Almost a fifth resulted in teachers being suspended while allegations were investigated. More than half of investigations took longer than a month to complete – beyond the target limit identified by the Government.

Whilst I am a huge advocate for encouraging victims of abuse to go public with their allegations, I am mindful that many innocent teachers tend to be implicated for crimes they never committed.

Captain Phonics to the Rescue!

July 7, 2011

It’s like the pest that wont go away.  Phonics sneaks up on us all the time, with it’s many proponents insisting it is the missing key in getting literacy levels up to standard.  I doubt that is the case.  In fact, while I think phonics has a minor secondary role to play, if you make phonics the key method for teaching reading, you will almost certainly turn your students off literature.

It seems some British MP’s agree with me:

MPs have criticised government plans to test pupils on their reading ability at the age of six, warning that it will put children off reading for pleasure.

The report criticises the government’s focus on phonics – in which children learn individual sounds and then blend them to read words – as a “mechanical” approach and warns that it will contribute to a decline in literacy.

Fabian Hamilton, who chairs the MPs’ group, said: “If there is a central theme to this, that is, reading must be a pleasure. Of course children need the tools to understand what sounds the symbols make, and what those sounds mean. Phonics is only one way of doing it, there are others.”

The MPs’ report says: “The phonics test is likely to demotivate children rather than ensure that they become eager and fluent readers.”The government is facing a backlash over phonics. Critics, including the United Kingdom Literacy Association, have written to education secretary Michael Gove lobbying him to abandon the test.

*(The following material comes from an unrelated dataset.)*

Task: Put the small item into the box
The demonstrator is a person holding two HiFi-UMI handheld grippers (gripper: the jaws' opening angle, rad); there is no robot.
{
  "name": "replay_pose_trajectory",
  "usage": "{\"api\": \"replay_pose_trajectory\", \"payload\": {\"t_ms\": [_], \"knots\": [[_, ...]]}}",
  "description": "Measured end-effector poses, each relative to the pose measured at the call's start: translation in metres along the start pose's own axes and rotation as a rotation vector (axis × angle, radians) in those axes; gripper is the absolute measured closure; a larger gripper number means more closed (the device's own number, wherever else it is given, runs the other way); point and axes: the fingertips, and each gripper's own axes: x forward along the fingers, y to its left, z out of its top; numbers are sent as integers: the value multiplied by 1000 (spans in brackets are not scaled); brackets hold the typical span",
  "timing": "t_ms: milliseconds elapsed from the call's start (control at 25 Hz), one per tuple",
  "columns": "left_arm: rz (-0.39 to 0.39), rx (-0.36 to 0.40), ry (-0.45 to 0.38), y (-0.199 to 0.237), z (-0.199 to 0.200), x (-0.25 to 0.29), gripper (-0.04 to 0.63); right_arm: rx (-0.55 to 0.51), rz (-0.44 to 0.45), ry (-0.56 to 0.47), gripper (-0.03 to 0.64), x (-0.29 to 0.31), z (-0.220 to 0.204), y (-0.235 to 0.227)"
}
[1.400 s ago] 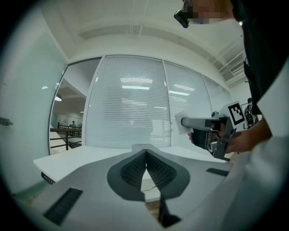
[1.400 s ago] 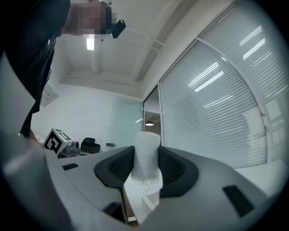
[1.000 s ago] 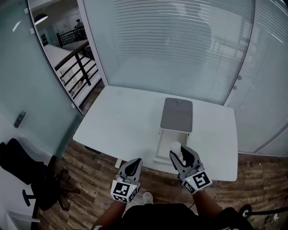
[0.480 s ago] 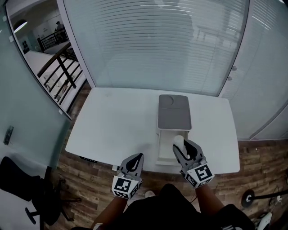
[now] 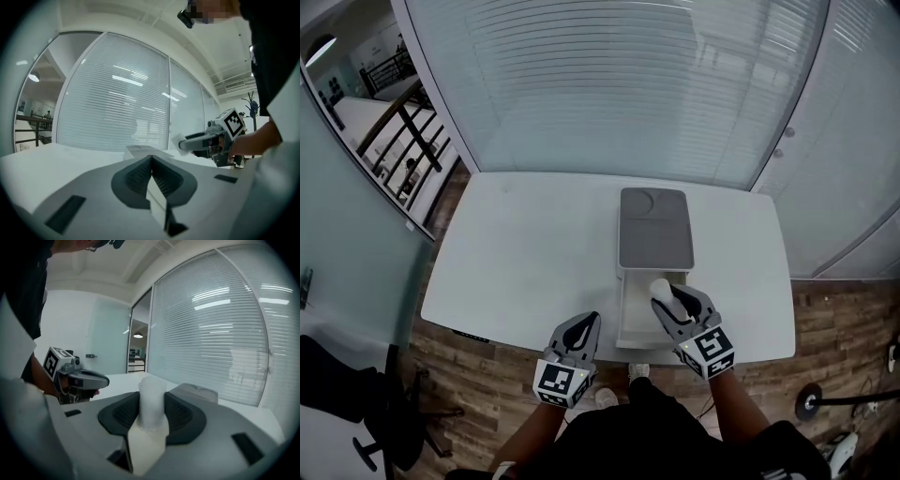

The schools minister, Nick Gibb, said: “High-quality evidence from across the world – from Scotland and Australia to the National Reading Panel in the US – shows that the systematic teaching of synthetic phonics is the best way to teach basic reading skills, and especially those aged five to seven.

“It is vital that we focus on the reading skills of children early on in their lives, and give those who are struggling the extra help they need to enable them to go on to enjoy a lifetime’s love of reading rather than a lifelong struggle.”

Surely the greatest contribution a teacher of reading can make is helping to nurture an appreciation and fondness of reading.  Phonics is for most students a giant slog.  Even the expression “systematic teaching of synthetic phonics” is a turnoff.

Phonics has its place, but enjoyment of reading is tantamount.  I want my students to enjoy reading about different people and places, connect with well drawn characters and gain insights. I want them to experinece how reading can trigger emotions, form opinions and nurture their imaginations.

I didn’t become a teacher to turn my students off reading.